Lens design for the Nikon “Pikaichi” L35AF 35 mm f/2.8
Based on the original Sonnar 50mm f/2 configuration (six elements in three groups, with a single positive lens in the first group, a cemented triplet in the second group and a cemented doublet of negative and positive elements in the rear group), the new Sonnar lens was integrated with the third element substituted by an extremely low-refractive-index material, that is, air. The three-element cemented lens was an excellent invention to reduce the interface with air, which contributed to the realization of a lens system with increased transmittance and minimized ghost in those days when the antireflective coating on the lens surface was not available. However, in the age of advanced coating technique, the need for a cemented lens was obviated. Then, the second lens was removed and the four group five element system configuration was developed.
Sonnar design C Sonnar T* 1.5/50 ZM
Since then, the Sonnar name (though not actually meaning a Sonnar design) has been used to designate the prime lens of some 35mm compact cameras such as in the Contax T series, being normally found in the five element in four group configuration, with max aperture of f/2,8.

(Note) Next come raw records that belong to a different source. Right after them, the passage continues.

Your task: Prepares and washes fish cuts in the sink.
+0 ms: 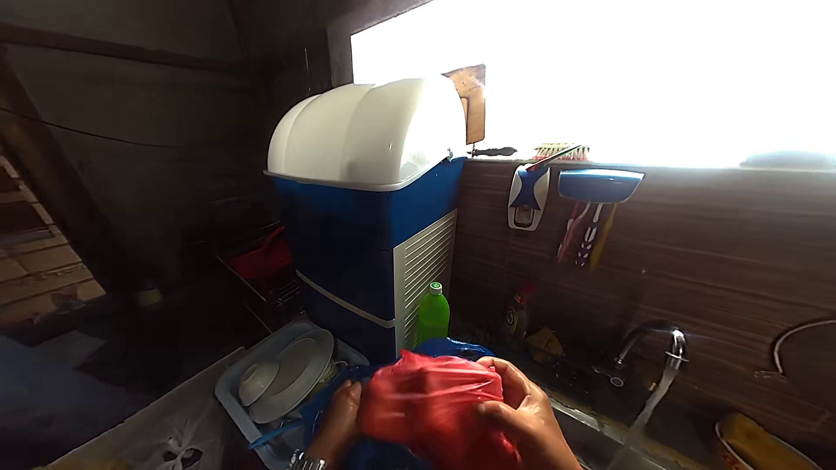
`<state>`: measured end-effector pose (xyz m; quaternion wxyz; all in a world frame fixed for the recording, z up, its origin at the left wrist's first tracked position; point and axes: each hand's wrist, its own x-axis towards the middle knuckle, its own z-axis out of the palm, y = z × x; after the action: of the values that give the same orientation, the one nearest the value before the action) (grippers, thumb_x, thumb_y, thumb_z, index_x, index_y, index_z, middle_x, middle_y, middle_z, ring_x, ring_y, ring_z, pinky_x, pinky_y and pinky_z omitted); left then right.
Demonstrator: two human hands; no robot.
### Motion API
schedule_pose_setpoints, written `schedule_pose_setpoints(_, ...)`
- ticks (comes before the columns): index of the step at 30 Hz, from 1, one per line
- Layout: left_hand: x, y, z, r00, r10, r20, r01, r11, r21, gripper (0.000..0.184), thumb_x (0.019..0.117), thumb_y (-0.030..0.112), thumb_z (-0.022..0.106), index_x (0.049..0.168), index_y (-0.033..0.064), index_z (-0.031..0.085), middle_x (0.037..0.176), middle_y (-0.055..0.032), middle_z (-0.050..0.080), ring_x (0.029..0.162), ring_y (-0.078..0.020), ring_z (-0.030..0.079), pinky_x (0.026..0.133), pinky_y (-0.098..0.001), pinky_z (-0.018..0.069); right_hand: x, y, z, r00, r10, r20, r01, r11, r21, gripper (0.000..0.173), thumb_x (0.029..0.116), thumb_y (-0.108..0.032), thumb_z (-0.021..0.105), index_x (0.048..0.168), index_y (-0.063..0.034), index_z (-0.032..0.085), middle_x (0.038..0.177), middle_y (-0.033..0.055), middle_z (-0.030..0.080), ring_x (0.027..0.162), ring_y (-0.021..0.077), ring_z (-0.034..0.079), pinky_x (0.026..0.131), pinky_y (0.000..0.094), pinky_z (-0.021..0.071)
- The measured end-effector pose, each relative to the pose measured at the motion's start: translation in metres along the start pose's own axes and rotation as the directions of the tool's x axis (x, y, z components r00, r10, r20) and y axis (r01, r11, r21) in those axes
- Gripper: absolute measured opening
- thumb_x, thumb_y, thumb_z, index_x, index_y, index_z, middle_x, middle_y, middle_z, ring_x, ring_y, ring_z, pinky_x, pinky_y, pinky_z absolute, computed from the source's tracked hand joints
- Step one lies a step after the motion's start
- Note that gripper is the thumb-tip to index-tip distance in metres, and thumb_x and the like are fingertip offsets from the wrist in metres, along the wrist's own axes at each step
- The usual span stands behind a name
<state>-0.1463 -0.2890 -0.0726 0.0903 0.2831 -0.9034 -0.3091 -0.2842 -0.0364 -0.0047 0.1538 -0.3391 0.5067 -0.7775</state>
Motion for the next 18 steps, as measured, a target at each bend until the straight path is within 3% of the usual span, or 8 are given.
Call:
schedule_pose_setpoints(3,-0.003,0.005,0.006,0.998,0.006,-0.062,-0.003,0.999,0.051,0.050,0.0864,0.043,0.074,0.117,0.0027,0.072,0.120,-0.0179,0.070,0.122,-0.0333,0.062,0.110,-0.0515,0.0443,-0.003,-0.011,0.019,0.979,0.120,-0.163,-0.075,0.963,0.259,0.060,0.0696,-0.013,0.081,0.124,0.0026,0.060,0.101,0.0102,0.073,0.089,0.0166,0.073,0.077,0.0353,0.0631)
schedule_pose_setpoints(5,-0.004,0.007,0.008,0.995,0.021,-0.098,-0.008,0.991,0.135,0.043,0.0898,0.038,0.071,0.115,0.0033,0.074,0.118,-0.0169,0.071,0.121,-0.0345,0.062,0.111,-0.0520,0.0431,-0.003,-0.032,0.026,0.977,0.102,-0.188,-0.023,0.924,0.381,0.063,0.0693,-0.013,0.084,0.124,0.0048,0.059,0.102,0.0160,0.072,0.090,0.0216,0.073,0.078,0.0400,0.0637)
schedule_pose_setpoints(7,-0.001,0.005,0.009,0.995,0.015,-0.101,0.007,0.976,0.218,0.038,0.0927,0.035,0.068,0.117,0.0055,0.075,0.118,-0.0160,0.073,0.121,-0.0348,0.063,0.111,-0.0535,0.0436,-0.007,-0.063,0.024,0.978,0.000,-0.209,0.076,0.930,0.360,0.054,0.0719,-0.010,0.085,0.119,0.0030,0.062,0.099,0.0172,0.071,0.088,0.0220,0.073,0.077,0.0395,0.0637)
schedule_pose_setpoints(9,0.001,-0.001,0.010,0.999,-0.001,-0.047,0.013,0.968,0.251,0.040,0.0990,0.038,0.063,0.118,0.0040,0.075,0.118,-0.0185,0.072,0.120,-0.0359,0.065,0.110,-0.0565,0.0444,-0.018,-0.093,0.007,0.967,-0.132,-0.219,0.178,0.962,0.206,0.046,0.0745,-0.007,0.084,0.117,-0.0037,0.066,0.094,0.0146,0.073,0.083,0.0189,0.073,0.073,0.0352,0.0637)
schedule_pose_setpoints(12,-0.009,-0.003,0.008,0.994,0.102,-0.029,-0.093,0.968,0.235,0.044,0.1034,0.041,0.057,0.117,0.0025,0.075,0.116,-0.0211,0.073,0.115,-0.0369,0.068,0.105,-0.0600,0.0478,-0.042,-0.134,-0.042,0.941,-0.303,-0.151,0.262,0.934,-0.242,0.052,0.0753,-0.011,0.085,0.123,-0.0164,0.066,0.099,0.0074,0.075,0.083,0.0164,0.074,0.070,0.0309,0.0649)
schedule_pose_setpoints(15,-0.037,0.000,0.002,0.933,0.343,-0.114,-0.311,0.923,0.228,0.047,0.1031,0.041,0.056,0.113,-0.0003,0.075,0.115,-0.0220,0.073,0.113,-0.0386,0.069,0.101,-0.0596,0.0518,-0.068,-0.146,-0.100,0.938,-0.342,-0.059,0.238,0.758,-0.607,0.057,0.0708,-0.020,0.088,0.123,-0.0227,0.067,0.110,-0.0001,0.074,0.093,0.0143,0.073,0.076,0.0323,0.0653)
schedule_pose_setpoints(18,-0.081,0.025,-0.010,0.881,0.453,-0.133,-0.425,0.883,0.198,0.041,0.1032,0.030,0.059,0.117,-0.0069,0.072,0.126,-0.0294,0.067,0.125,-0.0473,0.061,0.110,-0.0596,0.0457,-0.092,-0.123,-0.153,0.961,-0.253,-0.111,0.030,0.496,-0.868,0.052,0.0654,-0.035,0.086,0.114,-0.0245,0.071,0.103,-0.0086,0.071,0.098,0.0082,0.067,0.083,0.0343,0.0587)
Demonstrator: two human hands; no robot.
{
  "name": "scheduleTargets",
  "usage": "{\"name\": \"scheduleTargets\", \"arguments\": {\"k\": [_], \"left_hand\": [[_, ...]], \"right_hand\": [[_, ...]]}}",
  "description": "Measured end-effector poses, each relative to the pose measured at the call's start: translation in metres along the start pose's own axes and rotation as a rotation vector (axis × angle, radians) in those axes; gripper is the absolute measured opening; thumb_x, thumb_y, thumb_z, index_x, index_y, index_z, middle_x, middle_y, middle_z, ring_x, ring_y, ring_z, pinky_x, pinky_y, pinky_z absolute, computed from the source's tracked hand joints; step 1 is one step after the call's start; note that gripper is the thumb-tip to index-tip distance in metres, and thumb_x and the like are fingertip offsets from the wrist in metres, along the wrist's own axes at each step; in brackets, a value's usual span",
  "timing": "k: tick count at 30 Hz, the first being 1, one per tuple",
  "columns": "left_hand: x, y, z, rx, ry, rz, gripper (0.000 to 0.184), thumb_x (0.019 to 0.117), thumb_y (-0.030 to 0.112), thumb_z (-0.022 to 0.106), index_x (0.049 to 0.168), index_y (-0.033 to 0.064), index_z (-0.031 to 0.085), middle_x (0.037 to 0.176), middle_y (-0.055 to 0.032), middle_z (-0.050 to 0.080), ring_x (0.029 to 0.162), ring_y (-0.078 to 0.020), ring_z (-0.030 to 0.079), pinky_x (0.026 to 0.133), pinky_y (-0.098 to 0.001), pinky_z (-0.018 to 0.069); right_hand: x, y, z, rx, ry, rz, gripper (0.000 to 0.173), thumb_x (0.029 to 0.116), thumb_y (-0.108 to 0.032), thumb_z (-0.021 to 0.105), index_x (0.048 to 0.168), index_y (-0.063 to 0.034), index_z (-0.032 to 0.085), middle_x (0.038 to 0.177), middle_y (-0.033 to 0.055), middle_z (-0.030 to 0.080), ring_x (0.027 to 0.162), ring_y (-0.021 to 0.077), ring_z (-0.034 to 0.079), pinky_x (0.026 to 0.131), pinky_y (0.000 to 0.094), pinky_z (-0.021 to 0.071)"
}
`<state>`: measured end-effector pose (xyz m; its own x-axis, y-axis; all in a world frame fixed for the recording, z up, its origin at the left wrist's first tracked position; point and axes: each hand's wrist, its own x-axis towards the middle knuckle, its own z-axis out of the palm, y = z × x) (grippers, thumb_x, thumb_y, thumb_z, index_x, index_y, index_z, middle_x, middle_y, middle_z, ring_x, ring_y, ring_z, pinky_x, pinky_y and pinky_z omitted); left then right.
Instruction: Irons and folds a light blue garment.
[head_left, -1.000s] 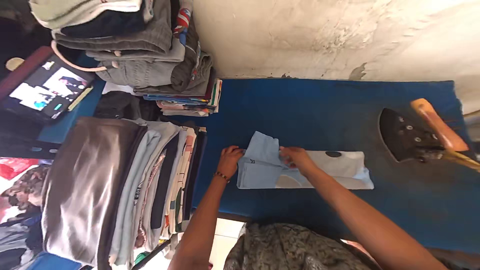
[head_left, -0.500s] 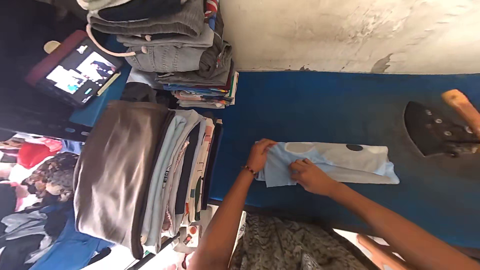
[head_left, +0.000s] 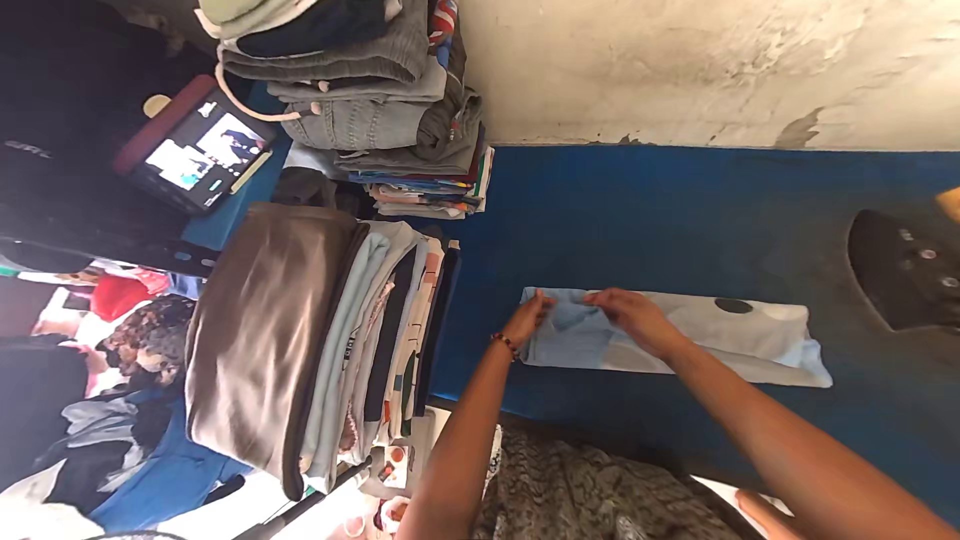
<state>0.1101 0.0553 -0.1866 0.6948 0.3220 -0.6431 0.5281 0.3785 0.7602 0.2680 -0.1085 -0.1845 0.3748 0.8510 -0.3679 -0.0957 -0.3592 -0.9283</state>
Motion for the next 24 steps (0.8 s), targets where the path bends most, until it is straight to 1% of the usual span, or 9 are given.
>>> {"name": "scheduleTargets", "arguments": {"k": [2,4,6,8,11,15,18,21,24], "left_hand": [[0.001,-0.002,-0.001,-0.033,0.026,0.002,0.064,0.1128,0.043,0.021,0.153,-0.0055,0.036,0.149,-0.0300,0.047,0.135,-0.0356,0.051,0.111,-0.0490,0.0430],[0.003,-0.002,-0.001,0.058,0.037,0.076,0.054,0.1069,0.018,0.054,0.151,-0.0062,0.036,0.142,-0.0313,0.052,0.128,-0.0351,0.056,0.106,-0.0474,0.0476],[0.002,-0.002,0.001,0.199,0.077,0.108,0.075,0.0879,-0.001,0.076,0.151,-0.0057,0.036,0.135,-0.0317,0.058,0.123,-0.0359,0.062,0.106,-0.0463,0.0503],[0.002,-0.001,0.003,0.290,0.140,0.093,0.069,0.0884,-0.007,0.072,0.149,-0.0047,0.041,0.133,-0.0324,0.060,0.122,-0.0390,0.062,0.106,-0.0490,0.0492],[0.004,-0.002,0.004,0.313,0.265,0.077,0.047,0.1005,0.001,0.061,0.145,-0.0068,0.046,0.123,-0.0296,0.066,0.114,-0.0365,0.066,0.103,-0.0471,0.0499],[0.003,0.005,0.011,0.391,0.391,0.081,0.040,0.1036,0.008,0.059,0.140,-0.0085,0.051,0.116,-0.0288,0.069,0.109,-0.0369,0.067,0.102,-0.0471,0.0499],[-0.005,0.011,0.025,0.642,0.504,0.066,0.043,0.1021,0.010,0.062,0.142,-0.0029,0.051,0.129,-0.0264,0.064,0.118,-0.0376,0.065,0.103,-0.0485,0.0510],[-0.005,-0.003,0.051,1.008,0.577,0.386,0.037,0.1008,0.006,0.058,0.136,-0.0028,0.061,0.143,-0.0269,0.056,0.131,-0.0434,0.056,0.107,-0.0535,0.0460],[0.011,-0.030,0.064,1.134,0.363,0.629,0.034,0.1036,0.012,0.053,0.134,0.0019,0.066,0.144,-0.0219,0.058,0.137,-0.0425,0.052,0.114,-0.0573,0.0394]], "right_hand": [[0.012,0.006,0.000,0.158,0.127,0.195,0.050,0.1132,-0.037,0.030,0.127,0.0036,0.056,0.110,0.0109,0.067,0.092,0.0129,0.066,0.083,0.0331,0.0554],[0.015,0.009,0.004,0.062,0.127,0.236,0.046,0.1104,-0.029,0.047,0.139,0.0062,0.047,0.118,0.0207,0.063,0.099,0.0200,0.063,0.089,0.0375,0.0524],[0.015,0.005,0.009,-0.088,0.086,0.231,0.056,0.0993,-0.013,0.067,0.143,0.0079,0.040,0.122,0.0261,0.062,0.103,0.0254,0.064,0.093,0.0417,0.0531],[0.015,0.006,0.012,-0.150,0.154,0.221,0.056,0.0946,-0.004,0.071,0.141,0.0091,0.042,0.115,0.0261,0.063,0.099,0.0278,0.065,0.090,0.0442,0.0534],[0.016,0.011,0.016,-0.195,0.257,0.176,0.048,0.0970,-0.003,0.068,0.137,0.0099,0.045,0.117,0.0285,0.063,0.103,0.0329,0.065,0.091,0.0470,0.0534],[0.015,0.009,0.022,-0.321,0.341,0.047,0.044,0.0999,-0.004,0.064,0.136,0.0115,0.045,0.109,0.0290,0.065,0.097,0.0362,0.068,0.089,0.0496,0.0542],[0.013,0.017,0.024,-0.483,0.283,0.045,0.050,0.0978,-0.012,0.069,0.136,0.0111,0.046,0.115,0.0298,0.064,0.101,0.0415,0.066,0.092,0.0550,0.0533],[-0.012,0.028,0.020,-0.650,0.255,-0.068,0.053,0.0991,-0.024,0.068,0.136,0.0110,0.052,0.135,0.0316,0.056,0.120,0.0444,0.061,0.104,0.0551,0.0489],[-0.061,0.060,-0.015,-0.878,0.323,-0.324,0.045,0.0847,-0.003,0.070,0.126,0.0110,0.062,0.134,0.0315,0.061,0.123,0.0522,0.059,0.100,0.0663,0.0455]]}}
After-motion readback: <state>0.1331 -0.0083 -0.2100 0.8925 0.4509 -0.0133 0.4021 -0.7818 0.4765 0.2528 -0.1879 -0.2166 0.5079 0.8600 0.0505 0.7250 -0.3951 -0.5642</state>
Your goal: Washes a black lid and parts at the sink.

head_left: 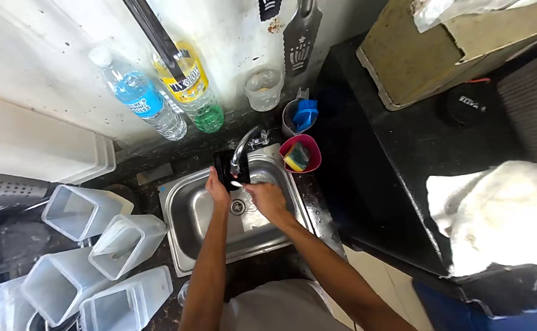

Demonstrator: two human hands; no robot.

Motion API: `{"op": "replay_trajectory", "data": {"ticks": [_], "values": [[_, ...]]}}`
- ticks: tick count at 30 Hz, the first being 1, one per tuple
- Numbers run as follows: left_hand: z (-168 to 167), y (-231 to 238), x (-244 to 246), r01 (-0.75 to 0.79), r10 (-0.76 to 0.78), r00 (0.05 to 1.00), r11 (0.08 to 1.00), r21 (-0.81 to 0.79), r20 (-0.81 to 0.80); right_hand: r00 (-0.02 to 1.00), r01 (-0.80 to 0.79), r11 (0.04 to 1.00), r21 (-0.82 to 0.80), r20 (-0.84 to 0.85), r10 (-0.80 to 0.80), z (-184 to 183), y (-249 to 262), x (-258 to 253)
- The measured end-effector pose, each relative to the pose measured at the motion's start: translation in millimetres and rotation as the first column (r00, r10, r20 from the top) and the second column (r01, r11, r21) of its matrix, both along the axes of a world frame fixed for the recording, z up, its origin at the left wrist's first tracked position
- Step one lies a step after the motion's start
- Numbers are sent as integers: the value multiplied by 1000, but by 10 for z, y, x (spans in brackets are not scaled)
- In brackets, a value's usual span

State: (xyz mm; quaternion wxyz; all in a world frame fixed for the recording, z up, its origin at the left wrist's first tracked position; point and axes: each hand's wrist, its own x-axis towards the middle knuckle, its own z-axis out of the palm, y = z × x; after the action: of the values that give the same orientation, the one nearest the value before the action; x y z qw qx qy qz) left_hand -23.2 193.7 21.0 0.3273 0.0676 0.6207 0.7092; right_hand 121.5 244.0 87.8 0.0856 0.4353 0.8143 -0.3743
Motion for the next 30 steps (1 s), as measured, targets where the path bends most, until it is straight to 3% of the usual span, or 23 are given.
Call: {"op": "replay_trajectory", "data": {"ticks": [2,6,11,15,18,26,30], "values": [[27,27,55,44,-44,999,999,-27,28,998,-13,1000,27,-64,15,-196,43,-4],[-26,82,-141,-33,42,982,998,-51,184,976,-25,997,-67,212,39,334,189,54],[-10,32,-27,71,-65,961,997,-12,270,999,-24,998,-55,37,26,-20,63,-61],[-155,-59,5,50,-75,887,997,67,456,988,-14,995,-103,149,30,499,45,13],[-240,-136,69,-22,-92,783,984,175,615,994,68,997,-21,91,-66,656,24,73],[-289,45,330,-51,-99,791,973,226,604,965,238,971,25,-119,-233,470,25,-41],[-137,91,467,10,-96,834,987,160,544,963,228,973,-31,-142,-231,339,-54,-187]]}}
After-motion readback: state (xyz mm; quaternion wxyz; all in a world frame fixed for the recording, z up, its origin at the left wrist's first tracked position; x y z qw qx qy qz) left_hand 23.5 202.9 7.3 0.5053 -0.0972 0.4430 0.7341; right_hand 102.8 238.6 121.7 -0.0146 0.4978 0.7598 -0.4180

The renaissance of the rangefinder system in the early 2000, brought two new “real” Sonnar standard lenses compatible with the Leica M mount, the Rollei Sonnar 40mm f/2,8 released in 2003 which followed the same lens configuration of the Sonnar design used in Rollei’s 35 cameras from the 60’s-70’s; and the Zeiss 50mm f/1.5 C Sonnar ZM announced at Photokina on September 2004. The Rollei follows specifically the reformulated design from the late 1960’s; on the other hand the Zeiss C Sonnar design consist of six elements in four groups, with a positive single element in the first group, an air-spaced glass instead of a cemented triplet in the second group, a negative single element in the third and a cemented triplet similar to the original Sonnar 50mm f/1,5 in the rear group.
From mid 2000’s the mirrorless interchangeable-lens system has been gaining terrain in the photographic arena. The mirrorless system cameras allow using the old Sonnars with Leica Thread Mount and Contax mount through the use of an adaptor. By having no flipping mirror the SRL technical barrier has been surpassed and new standard lenses of Sonnar designs may appear once again for this format.
It finally seemed that this was going to happen when on December 2011 Sony partnered with Zeiss to launch the Sony Carl Zeiss Sonnar T* E 24mm f/1.8 ZA for the Sony Nex system.
Unfortunately this lens is not a Sonnar design, it only bears the Sonnar name which is more a marketing strategy, Sonnar here means that it is a high-grade, light-sensitive lens. This lens features a construction of 7 groups in 8 elements (2 aspheric surfaces, 1 ED) and has a focal length equivalent to 36mm on the 35mm format.
With the new optical advances and the race to obtain the utmost sharpness from an objective it is very difficult that standard lenses with the Sonnar design will be developed and released to the market.
Standard Sonnars are native to 35mm rangefinder photography and you may only fully exploit its attributes with a rangefinder camera; that symbiosis is particularly seductive, it is the combination used by the early photojournalists, it is classic, a high mark of optical engineering, an unique expression of character, that is the photographic approach that I have embraced, that is the raison d’être of the Sonnar Summer.